On the eve of the June 6 presidential debate between López Obrador and Calderón, the imprisoned Carlos Ahumada announced that his wife would distribute new videos testifying to López Obrador’s corrupt moral values at High Noon the next day. Allegedly at 6:10 that morning a beige, bulletproof Suburban carrying Ahumada’s annoyed-looking wife Cecelia Gurza, her three children, and her ex-con chauffer, was raked by gunfire as it slid out of the driveway of her palatial home in southern Mexico City. Televisa sped to the scene of the “hit.” The lurid black-and-white footage ran all day. Now there were bullets in the campaign, tsk-tsk’ed Madrazo, who was running in third place. Ahumada’s lawyers called off distribution of the new videos, and a presidential spokesman decried the muzzling as yet another López Obrador plot.
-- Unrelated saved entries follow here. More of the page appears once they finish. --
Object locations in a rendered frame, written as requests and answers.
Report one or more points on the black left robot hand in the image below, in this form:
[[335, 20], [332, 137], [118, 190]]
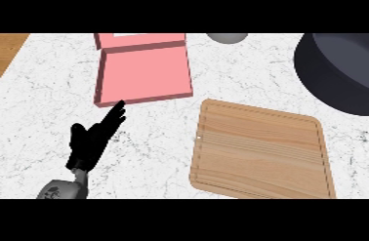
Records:
[[93, 137]]

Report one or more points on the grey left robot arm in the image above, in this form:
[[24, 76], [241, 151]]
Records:
[[66, 188]]

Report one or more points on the wooden cutting board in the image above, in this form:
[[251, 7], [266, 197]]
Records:
[[261, 150]]

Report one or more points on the dark grey pot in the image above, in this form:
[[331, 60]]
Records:
[[337, 69]]

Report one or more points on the pink open box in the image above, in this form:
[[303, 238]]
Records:
[[143, 69]]

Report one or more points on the brown wooden surface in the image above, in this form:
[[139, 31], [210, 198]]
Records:
[[9, 48]]

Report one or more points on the grey round object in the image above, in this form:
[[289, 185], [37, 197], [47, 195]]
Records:
[[227, 37]]

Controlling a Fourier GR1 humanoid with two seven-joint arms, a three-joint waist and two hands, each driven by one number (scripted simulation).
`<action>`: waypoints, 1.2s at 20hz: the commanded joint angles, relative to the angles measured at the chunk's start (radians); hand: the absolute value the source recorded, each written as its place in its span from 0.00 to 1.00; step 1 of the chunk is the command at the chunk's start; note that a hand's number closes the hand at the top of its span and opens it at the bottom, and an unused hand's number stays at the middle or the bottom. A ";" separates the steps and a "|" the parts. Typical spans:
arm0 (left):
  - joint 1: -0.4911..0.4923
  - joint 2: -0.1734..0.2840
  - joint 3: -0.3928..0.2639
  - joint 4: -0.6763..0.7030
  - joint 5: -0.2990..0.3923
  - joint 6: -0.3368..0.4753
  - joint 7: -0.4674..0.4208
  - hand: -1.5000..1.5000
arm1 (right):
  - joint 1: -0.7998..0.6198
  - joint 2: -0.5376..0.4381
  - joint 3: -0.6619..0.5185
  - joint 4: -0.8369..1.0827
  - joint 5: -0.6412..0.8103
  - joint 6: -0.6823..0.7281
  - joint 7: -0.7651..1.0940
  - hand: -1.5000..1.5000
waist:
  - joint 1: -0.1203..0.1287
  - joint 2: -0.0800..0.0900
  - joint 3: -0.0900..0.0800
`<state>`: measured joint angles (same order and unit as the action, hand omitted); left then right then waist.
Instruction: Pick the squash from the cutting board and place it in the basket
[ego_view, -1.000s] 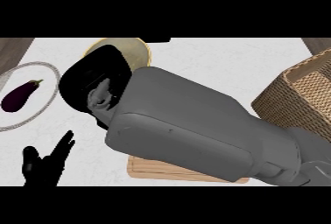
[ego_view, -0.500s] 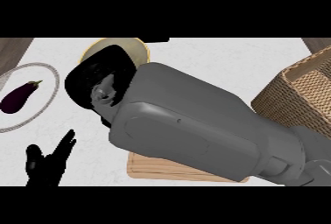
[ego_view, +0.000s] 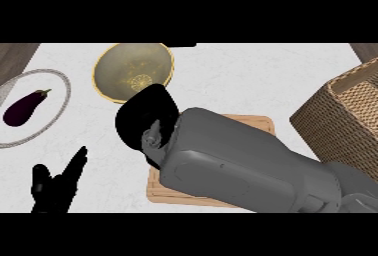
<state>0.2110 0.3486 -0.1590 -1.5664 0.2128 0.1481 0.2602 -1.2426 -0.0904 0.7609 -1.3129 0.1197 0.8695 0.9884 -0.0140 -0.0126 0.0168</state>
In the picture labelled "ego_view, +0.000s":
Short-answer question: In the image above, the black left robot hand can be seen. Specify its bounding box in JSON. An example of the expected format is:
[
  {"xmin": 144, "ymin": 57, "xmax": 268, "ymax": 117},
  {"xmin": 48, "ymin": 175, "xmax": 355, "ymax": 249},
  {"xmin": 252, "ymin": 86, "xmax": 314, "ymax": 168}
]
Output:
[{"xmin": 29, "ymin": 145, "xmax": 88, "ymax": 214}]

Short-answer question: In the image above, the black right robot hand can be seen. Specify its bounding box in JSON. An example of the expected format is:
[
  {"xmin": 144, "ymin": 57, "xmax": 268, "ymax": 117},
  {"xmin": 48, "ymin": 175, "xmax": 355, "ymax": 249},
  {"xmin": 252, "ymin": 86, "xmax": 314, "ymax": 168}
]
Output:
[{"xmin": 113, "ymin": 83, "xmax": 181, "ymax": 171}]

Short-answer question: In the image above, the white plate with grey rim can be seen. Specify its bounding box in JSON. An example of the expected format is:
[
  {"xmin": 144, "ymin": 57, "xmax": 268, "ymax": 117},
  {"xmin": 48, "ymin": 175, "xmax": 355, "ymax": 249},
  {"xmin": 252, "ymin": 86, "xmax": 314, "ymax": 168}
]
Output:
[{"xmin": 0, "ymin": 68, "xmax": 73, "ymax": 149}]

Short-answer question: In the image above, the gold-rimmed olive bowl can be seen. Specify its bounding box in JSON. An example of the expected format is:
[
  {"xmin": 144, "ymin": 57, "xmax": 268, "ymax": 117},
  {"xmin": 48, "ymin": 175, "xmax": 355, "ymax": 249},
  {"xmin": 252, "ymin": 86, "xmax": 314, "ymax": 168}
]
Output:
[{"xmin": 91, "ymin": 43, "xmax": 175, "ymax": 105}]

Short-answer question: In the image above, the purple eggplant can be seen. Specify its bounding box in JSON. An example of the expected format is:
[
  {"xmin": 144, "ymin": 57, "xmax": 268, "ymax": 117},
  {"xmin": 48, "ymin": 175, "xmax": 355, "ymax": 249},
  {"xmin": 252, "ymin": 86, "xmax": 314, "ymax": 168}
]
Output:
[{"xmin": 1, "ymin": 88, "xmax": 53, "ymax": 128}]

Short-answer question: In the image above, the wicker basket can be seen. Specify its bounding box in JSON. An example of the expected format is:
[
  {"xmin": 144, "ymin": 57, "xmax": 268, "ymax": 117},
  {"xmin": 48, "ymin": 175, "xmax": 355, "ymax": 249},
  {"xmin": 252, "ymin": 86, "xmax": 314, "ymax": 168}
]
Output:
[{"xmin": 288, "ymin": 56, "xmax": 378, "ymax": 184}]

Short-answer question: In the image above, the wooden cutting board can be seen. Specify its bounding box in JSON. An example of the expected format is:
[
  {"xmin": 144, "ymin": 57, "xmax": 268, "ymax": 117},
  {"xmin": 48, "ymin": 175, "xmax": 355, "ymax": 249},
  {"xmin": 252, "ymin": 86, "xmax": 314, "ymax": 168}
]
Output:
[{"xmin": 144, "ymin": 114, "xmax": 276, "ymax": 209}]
To Mexico City District Attorney Bernardo Batiz, the whole deal smelled bad. In fact, Mrs. Ahumada and her chauffer stand accused of shooting up their own car. Shades of 1988.
Like all staged political spectaculars, the debate proved to be really a string of set-pieces with some heavy sniping between Calderón and López Obrador over who was the bigger liar. Calderón tried to look authoritative, but looked more authoritarian, “tough on crime” thrusting his index finger at the camera, frenetically fending off AMLO’s insinuations that he was the candidate of the rich. AMLO proclaimed himself the candidate of the poor. “The Poor First!” has been his campaign cry from day one. That’s what his campaign has always been about: rich vs. poor, white vs. brown, the bottom vs. the top, the yawning divide that puts 70 million Mexicans under and around the poverty line while an infinitesimal clique of fat cats swill champagne from silver goblets. His detractors, most prominently the Zapatista Subcomandante Marcos, tend to scoff. After all, López Obrador’s moneybags—at least at the beginning of his wildly popular reign as Mexico City mayor—was multibillionaire Carlos Slim, the richest man in Latin America.
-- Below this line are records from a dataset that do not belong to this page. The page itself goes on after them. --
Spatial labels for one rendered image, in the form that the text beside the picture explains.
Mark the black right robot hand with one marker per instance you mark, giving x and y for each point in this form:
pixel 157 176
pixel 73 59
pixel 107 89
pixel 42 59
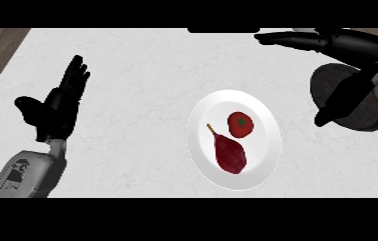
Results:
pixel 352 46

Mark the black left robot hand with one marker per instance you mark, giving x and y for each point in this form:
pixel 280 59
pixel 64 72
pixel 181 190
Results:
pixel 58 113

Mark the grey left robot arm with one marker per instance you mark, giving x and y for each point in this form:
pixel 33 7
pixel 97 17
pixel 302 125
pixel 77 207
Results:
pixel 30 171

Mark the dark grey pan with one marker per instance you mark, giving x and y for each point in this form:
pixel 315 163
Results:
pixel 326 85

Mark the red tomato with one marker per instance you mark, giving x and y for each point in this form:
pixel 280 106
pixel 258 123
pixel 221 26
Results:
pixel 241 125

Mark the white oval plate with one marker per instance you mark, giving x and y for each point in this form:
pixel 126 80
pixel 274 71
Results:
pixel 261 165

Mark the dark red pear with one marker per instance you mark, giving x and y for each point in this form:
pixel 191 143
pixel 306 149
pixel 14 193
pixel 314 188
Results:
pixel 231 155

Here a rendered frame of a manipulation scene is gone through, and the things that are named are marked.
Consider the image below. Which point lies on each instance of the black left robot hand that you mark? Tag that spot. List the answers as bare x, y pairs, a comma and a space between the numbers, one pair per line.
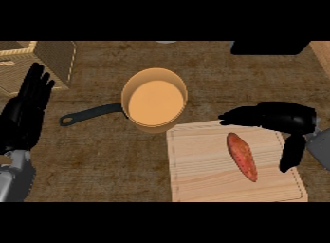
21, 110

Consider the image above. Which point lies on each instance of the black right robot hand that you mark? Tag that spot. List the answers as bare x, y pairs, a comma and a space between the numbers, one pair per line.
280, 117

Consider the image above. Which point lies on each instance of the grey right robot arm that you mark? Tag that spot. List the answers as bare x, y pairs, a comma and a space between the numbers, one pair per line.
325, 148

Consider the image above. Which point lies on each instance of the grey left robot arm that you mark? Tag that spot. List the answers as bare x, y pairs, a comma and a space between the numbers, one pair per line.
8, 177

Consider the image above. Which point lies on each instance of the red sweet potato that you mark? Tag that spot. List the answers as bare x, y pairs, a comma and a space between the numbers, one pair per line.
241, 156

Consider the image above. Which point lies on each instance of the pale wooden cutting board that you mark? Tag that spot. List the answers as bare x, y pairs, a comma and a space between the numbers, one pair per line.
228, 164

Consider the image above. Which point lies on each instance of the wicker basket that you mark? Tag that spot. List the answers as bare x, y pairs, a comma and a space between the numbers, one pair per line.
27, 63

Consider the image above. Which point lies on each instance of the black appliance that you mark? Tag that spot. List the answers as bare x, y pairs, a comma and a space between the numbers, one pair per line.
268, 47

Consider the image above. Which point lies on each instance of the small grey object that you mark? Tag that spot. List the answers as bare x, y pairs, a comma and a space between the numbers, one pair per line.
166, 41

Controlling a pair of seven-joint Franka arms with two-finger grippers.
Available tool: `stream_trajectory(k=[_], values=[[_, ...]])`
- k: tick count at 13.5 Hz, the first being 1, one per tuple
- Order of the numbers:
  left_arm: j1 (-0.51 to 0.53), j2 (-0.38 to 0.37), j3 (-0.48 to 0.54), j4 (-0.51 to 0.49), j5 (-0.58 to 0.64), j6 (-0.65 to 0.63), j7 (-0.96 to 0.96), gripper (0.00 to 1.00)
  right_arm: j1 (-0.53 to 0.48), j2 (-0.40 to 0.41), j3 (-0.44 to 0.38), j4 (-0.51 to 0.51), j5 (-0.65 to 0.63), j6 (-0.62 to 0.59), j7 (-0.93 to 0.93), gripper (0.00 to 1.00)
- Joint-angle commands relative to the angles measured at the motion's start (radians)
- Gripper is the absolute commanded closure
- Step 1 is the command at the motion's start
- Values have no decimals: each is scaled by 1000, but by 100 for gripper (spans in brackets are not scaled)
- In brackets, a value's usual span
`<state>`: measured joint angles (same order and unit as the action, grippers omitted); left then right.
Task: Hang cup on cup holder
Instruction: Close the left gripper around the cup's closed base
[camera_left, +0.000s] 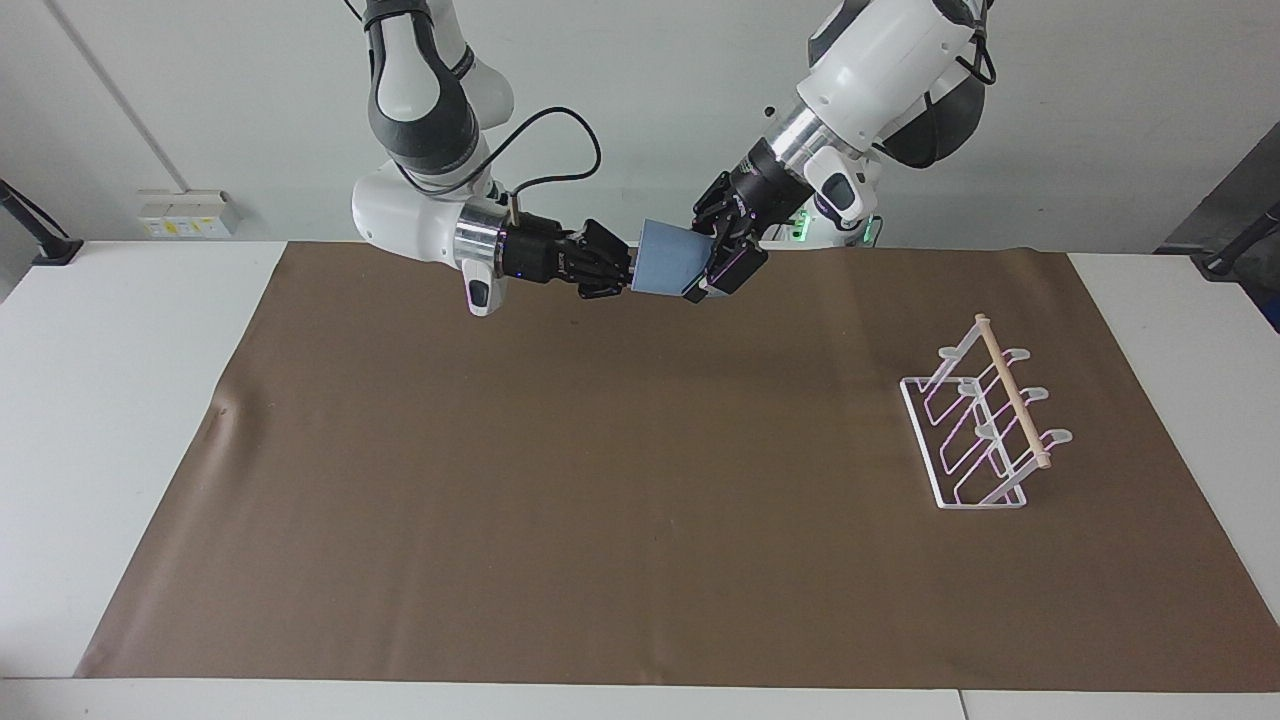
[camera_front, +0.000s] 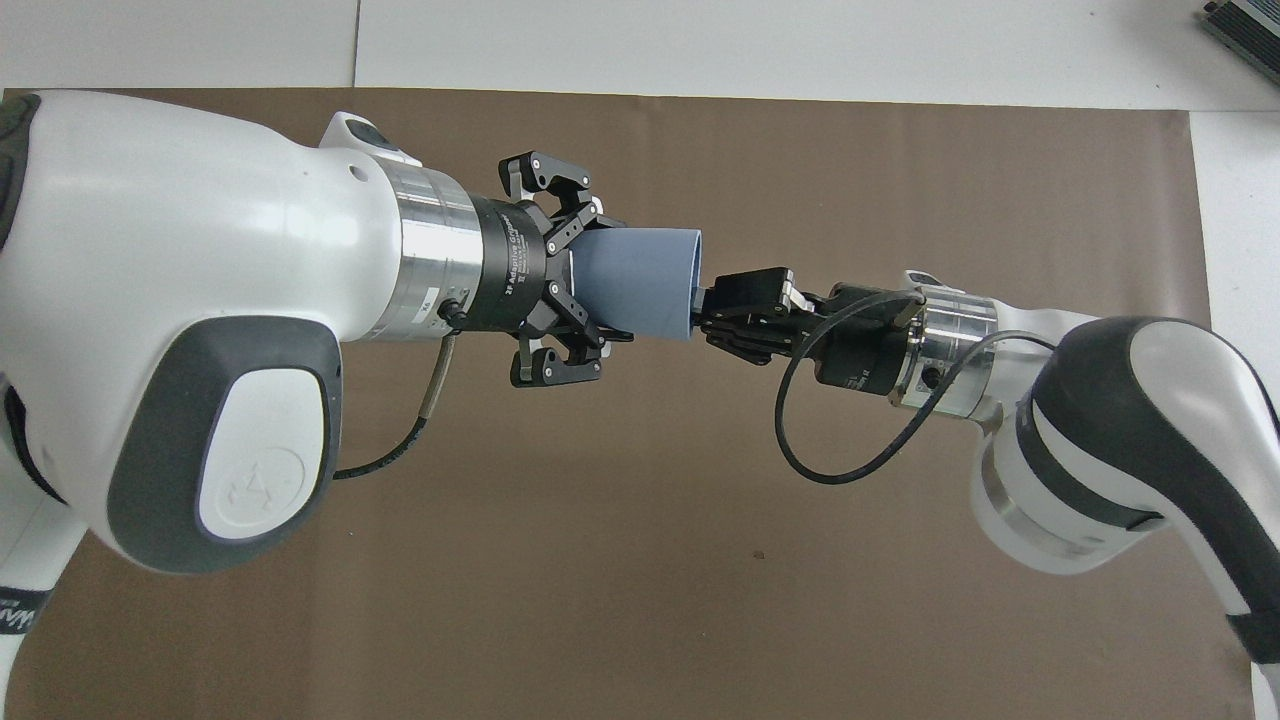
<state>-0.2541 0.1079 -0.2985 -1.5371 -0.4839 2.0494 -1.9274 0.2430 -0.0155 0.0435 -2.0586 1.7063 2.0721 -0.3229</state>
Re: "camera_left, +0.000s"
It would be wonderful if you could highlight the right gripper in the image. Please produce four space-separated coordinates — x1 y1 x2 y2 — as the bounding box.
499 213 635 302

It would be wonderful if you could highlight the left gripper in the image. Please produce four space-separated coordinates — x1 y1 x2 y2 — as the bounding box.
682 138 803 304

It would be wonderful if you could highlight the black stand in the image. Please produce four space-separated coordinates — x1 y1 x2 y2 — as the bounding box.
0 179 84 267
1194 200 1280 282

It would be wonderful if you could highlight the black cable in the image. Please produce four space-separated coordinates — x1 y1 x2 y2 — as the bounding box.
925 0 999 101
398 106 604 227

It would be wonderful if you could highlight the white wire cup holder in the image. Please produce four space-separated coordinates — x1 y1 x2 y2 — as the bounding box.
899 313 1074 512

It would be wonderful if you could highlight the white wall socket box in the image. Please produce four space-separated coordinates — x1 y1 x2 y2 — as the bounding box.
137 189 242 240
Looking positively presidential and not at all the red-eyed devil of danger that Calderón excoriates, López Obrador was calmly passionate in his commitment to los de abajo, the underdogs, pledging to defend them from the depredations of Calderón and the neoliberal elites. We’ll see.
Admittedly, there are a lot more poor Mexicans than fat cats, which should work to his advantage on July 2. The Mexican electoral process has indeed moved on since the bad old days, but the shadow of 1988 looms large. If indeed AMLO is denied victory, his people, like Cárdenas’, will not believe he did not win. There is generalized conviction among pundits that the presidential election will be very close, decided by 100,000 or fewer votes out of a probable 42 million (53 percent of the electorate). If the IFE awards Calderón victory, AMLO’s supporters—with or without AMLO (a gifted street protest leader)—will hold what used to be called “the second election in the street.” Back in 1988, the anger of los de abajo was palpable and got away from Cárdenas. The National Palace was firebombed, highways were blockaded, and government offices were invaded. PRI-istas death squads stalked the city, and Salinas sent in the military. Luis Cota and I went to a lot of funerals. That’s the part Luis remembers most.
Not long ago we stood on the edge of Mexico City’s great plaza, the Zócalo, as the debate was about to begin. We eyed the dark thunderheads pushing up from south of the city. “Ojalá compañero,” sighed Luis, “It doesn’t happen again.”
John Ross is in Mexico City waiting to see how it all turns out.